··· Given information ···

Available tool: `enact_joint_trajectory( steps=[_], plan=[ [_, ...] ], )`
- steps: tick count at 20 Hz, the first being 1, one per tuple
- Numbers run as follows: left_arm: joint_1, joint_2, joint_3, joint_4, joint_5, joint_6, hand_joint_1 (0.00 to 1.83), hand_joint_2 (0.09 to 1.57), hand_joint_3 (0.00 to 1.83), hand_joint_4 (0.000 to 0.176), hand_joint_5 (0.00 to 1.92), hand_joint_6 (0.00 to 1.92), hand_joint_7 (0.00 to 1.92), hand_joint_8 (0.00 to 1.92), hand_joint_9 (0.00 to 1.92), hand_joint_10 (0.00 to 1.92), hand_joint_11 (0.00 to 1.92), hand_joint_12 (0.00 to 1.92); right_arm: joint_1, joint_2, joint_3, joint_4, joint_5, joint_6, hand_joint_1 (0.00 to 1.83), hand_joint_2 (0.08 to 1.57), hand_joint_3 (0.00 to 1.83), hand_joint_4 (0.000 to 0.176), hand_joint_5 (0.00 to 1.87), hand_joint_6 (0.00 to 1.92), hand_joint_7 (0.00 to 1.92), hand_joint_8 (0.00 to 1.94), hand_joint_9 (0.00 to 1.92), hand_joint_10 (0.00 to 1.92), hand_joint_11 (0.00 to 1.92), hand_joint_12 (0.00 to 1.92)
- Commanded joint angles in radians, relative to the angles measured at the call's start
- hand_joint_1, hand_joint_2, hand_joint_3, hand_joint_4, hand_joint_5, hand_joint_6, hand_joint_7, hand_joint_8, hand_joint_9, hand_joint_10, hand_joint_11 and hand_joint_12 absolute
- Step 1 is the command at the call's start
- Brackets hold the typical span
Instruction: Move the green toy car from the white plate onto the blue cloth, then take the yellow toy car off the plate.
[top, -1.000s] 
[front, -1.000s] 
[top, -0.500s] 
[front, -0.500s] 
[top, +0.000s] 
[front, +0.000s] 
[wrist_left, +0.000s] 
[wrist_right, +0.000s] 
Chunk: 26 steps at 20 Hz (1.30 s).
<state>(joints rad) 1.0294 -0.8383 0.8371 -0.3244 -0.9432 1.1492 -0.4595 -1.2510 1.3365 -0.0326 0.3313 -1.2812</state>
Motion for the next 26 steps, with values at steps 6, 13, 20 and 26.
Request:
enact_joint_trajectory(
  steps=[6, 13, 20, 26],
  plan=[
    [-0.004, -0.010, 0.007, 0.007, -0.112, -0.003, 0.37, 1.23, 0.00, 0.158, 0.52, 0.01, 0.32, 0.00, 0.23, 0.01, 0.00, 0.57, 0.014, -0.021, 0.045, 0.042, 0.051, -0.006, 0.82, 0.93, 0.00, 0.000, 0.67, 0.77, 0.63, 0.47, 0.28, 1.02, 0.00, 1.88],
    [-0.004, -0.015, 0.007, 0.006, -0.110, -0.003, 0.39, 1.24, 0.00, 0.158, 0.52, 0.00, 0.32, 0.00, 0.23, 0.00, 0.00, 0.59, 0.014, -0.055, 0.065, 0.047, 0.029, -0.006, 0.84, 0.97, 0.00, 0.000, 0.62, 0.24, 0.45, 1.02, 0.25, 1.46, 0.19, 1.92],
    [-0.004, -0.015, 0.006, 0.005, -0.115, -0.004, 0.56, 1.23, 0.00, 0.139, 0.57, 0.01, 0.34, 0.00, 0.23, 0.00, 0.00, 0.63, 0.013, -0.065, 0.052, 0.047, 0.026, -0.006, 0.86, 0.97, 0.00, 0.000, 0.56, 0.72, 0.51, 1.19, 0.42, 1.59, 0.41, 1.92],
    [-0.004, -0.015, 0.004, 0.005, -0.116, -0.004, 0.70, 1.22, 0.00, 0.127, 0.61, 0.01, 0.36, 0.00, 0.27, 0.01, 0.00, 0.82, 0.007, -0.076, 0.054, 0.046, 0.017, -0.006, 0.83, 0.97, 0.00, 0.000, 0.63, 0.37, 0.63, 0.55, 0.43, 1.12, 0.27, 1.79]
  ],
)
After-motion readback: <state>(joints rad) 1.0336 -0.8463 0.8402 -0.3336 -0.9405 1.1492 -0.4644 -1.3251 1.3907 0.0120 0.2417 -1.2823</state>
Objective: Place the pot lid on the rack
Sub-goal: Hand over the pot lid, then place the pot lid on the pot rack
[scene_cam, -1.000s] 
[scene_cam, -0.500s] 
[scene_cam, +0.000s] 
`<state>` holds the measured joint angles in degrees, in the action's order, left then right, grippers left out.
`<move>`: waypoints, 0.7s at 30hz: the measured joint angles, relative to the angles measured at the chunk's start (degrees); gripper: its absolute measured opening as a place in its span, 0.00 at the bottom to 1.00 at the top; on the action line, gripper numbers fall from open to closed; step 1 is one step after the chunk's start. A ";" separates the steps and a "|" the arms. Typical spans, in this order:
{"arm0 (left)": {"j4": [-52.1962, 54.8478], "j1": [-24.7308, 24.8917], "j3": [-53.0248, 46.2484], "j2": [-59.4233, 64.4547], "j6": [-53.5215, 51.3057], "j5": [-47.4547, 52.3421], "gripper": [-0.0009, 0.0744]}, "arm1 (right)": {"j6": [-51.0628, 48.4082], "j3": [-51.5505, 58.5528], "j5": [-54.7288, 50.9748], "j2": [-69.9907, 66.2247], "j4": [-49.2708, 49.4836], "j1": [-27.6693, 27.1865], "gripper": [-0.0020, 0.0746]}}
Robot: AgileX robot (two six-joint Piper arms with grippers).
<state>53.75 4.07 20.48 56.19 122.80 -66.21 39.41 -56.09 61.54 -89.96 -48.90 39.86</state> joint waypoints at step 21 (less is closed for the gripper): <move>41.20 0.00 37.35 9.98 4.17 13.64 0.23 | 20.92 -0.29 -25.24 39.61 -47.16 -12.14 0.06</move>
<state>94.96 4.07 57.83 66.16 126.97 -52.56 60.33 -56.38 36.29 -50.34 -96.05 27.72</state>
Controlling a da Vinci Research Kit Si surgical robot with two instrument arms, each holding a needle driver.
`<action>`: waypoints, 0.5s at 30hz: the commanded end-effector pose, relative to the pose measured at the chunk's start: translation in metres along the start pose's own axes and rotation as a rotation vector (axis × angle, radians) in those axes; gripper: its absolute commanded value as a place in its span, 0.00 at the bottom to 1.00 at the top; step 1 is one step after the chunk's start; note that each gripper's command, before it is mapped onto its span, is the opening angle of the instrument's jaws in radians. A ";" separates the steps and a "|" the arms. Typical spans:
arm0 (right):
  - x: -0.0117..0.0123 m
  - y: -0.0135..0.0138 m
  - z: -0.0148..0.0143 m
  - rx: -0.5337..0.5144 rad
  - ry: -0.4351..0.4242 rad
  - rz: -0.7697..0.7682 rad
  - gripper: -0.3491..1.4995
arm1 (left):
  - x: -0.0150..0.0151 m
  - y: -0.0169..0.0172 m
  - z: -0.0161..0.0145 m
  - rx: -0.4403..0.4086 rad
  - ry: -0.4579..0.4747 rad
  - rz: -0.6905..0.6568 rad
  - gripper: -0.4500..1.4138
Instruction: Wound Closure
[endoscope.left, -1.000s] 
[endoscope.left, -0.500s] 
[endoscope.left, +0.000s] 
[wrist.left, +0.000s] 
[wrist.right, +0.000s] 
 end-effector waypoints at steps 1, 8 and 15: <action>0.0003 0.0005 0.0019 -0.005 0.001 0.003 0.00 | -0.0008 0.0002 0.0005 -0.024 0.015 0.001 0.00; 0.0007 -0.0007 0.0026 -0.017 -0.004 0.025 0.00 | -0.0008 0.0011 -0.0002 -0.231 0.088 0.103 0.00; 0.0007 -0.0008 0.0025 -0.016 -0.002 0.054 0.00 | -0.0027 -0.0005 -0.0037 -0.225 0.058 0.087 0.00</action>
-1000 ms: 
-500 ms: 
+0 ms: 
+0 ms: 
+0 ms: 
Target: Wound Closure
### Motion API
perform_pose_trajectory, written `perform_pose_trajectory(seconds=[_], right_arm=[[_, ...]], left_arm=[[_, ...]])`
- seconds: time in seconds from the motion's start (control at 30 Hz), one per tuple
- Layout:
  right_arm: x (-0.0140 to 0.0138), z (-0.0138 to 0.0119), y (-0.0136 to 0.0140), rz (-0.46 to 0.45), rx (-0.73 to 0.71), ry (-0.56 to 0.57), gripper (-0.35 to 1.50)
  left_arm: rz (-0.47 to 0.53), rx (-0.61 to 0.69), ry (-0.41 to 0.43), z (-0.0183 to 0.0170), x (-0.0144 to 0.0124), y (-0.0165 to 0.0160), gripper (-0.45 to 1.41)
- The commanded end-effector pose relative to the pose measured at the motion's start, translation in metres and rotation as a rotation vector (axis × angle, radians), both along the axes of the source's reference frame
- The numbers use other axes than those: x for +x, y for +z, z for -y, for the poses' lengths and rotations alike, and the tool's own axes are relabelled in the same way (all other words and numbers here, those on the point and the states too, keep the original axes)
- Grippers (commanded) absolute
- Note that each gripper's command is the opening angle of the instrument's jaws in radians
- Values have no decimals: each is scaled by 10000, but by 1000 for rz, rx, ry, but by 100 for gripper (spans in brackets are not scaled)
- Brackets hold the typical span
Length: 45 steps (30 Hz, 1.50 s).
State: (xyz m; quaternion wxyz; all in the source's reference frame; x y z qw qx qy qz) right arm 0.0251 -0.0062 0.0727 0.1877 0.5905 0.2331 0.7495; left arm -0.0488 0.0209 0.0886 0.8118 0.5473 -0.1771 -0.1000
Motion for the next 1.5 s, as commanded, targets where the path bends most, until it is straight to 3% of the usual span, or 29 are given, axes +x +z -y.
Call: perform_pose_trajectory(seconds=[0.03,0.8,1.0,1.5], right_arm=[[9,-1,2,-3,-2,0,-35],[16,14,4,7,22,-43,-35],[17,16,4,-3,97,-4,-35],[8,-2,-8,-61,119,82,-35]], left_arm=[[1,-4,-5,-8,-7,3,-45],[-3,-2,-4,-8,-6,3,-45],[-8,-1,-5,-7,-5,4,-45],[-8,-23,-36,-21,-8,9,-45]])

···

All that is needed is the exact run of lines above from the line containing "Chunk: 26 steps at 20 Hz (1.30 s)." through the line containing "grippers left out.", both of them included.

> _Written reply_
Chunk: 26 steps at 20 Hz (1.30 s).
<state>(joints rad) 1.0294 -0.8383 0.8371 -0.3244 -0.9432 1.1492 -0.4595 -1.2510 1.3365 -0.0326 0.3313 -1.2812</state>
Motion for the next 26 steps, with values at steps 6, 13, 20 and 26.
Request:
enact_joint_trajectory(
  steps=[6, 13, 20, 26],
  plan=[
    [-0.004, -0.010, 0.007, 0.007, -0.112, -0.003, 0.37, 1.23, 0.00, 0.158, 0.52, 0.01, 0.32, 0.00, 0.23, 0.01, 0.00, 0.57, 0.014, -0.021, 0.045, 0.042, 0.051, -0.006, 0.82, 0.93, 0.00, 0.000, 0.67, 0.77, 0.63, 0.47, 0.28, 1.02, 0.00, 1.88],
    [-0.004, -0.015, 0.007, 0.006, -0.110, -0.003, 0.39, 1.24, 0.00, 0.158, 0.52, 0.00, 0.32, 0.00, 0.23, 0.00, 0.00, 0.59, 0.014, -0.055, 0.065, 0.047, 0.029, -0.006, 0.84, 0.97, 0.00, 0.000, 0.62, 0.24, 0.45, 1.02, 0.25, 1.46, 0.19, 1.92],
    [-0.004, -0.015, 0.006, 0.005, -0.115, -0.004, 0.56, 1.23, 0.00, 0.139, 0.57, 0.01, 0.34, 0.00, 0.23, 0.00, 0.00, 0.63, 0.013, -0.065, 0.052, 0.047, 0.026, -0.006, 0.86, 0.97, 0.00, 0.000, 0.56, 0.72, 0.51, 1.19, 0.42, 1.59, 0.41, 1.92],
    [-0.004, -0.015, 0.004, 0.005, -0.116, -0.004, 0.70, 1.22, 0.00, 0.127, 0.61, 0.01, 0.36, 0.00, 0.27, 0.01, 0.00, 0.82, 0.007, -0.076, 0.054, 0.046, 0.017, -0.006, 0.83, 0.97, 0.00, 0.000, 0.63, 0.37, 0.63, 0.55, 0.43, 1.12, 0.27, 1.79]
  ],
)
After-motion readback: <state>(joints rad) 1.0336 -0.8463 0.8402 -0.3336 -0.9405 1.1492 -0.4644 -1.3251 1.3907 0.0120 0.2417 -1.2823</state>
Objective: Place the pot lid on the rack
Sub-goal: Hand over the pot lid, then place the pot lid on the pot rack
[scene_cam, -1.000s] 
[scene_cam, -0.500s] 
[scene_cam, +0.000s] 
`<state>` holds the measured joint angles in degrees, in the action's order, left then right, grippers left out.

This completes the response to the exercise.